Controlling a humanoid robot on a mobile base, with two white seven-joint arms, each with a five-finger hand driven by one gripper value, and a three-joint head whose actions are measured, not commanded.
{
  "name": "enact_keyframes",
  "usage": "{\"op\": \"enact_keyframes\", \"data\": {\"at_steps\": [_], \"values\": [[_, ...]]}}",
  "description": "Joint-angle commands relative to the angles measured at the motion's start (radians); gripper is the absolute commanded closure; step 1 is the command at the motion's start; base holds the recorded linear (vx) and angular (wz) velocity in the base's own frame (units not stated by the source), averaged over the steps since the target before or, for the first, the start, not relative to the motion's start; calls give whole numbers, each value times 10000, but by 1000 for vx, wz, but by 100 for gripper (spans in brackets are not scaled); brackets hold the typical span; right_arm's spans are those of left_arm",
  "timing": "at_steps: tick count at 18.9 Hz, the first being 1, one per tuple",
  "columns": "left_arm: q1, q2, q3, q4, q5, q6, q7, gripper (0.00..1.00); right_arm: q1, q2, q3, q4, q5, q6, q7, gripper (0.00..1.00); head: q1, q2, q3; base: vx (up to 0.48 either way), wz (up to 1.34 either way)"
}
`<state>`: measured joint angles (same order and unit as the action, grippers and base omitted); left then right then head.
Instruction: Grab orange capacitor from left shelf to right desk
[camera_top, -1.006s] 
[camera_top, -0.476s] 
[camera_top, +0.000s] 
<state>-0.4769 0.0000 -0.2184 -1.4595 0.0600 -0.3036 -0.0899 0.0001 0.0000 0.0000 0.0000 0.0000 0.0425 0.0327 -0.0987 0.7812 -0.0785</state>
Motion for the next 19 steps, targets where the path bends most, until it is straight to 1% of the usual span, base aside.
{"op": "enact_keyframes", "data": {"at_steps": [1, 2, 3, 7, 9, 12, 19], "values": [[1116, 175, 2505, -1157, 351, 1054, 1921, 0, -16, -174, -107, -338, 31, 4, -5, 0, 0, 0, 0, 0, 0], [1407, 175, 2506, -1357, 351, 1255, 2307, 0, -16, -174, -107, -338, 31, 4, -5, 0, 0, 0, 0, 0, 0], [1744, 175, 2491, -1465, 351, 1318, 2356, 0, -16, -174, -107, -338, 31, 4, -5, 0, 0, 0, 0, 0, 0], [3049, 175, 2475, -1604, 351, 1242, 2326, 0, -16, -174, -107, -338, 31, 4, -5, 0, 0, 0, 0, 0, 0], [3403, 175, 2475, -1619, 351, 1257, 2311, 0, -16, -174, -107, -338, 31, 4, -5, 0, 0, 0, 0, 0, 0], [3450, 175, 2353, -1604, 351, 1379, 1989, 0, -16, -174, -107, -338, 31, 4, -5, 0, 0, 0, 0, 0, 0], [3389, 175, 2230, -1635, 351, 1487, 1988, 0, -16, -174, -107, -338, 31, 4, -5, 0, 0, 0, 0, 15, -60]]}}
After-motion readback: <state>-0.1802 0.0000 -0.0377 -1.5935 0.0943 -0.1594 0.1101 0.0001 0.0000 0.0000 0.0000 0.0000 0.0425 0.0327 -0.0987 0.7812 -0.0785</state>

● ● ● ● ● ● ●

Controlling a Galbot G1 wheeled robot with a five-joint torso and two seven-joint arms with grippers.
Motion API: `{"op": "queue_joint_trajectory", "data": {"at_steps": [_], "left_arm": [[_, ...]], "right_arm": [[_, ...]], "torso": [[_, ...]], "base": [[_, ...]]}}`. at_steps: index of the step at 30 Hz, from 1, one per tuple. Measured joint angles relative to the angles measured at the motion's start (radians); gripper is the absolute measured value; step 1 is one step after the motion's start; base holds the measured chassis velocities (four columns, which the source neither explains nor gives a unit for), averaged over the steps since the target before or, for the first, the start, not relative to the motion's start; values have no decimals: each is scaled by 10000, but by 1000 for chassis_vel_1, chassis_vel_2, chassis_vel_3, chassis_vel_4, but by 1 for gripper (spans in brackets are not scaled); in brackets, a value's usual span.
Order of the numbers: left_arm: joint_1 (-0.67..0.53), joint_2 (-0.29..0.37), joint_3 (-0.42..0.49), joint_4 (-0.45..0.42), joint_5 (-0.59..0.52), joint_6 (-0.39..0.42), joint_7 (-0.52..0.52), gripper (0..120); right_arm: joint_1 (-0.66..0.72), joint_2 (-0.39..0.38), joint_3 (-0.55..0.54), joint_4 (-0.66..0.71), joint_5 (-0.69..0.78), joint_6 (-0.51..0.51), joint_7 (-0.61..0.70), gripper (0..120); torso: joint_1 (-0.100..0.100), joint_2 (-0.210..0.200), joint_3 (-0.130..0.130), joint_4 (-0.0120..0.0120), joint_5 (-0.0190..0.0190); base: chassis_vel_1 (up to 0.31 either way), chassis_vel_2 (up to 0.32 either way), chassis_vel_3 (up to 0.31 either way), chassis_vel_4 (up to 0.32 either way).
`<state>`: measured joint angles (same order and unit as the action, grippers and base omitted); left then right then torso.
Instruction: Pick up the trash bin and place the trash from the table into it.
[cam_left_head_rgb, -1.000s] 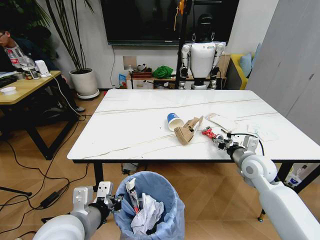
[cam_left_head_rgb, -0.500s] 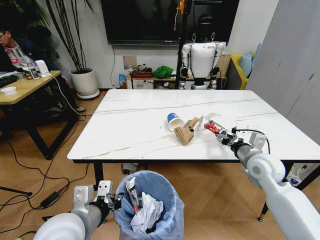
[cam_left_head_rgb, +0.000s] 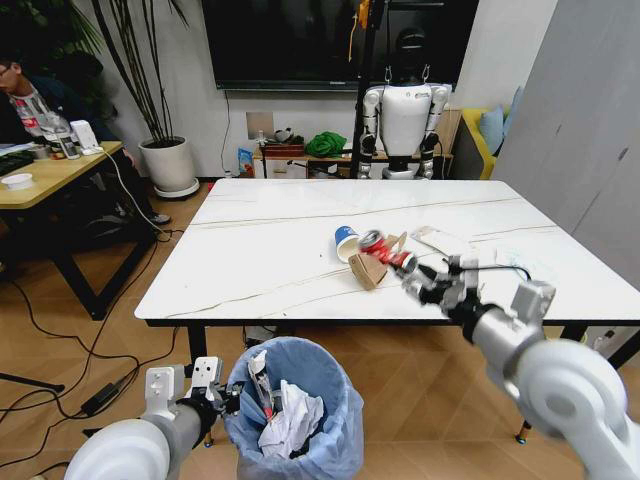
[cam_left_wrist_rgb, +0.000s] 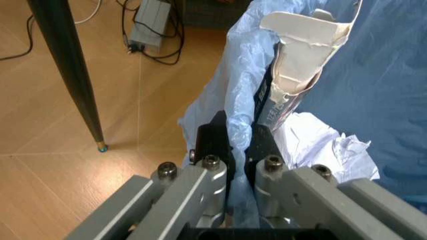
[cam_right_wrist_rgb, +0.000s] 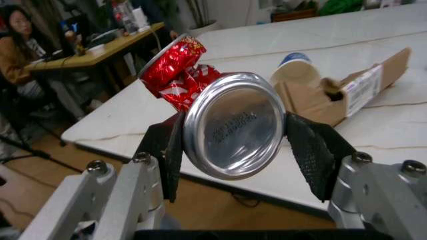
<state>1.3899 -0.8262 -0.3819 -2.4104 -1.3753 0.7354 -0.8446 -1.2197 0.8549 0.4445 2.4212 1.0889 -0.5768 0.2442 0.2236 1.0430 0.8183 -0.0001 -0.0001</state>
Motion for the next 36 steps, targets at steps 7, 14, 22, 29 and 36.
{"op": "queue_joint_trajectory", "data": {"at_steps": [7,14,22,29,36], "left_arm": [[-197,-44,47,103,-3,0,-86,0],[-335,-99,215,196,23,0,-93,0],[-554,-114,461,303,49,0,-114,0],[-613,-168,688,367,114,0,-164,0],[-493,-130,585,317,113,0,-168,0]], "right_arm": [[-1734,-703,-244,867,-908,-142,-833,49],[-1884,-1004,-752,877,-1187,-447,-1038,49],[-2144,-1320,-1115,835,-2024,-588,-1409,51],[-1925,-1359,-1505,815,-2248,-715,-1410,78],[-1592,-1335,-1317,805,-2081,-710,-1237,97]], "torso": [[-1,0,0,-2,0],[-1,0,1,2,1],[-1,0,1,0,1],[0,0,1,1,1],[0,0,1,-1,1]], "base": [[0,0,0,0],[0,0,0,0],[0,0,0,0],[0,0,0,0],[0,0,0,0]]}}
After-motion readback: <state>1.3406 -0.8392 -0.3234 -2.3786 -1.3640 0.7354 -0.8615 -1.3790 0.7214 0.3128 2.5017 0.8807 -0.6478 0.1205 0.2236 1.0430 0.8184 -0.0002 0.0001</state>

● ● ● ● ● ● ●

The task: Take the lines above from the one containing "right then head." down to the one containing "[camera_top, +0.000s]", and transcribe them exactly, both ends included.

Solution to the problem:
`<state>`: measured joint angles (same order and unit as the action, grippers and base omitted); left then right then head.
Instruction: Grab orange capacitor from left shelf to right desk
[camera_top, -1.006s] 
[camera_top, -0.476s] 
[camera_top, +0.000s] 

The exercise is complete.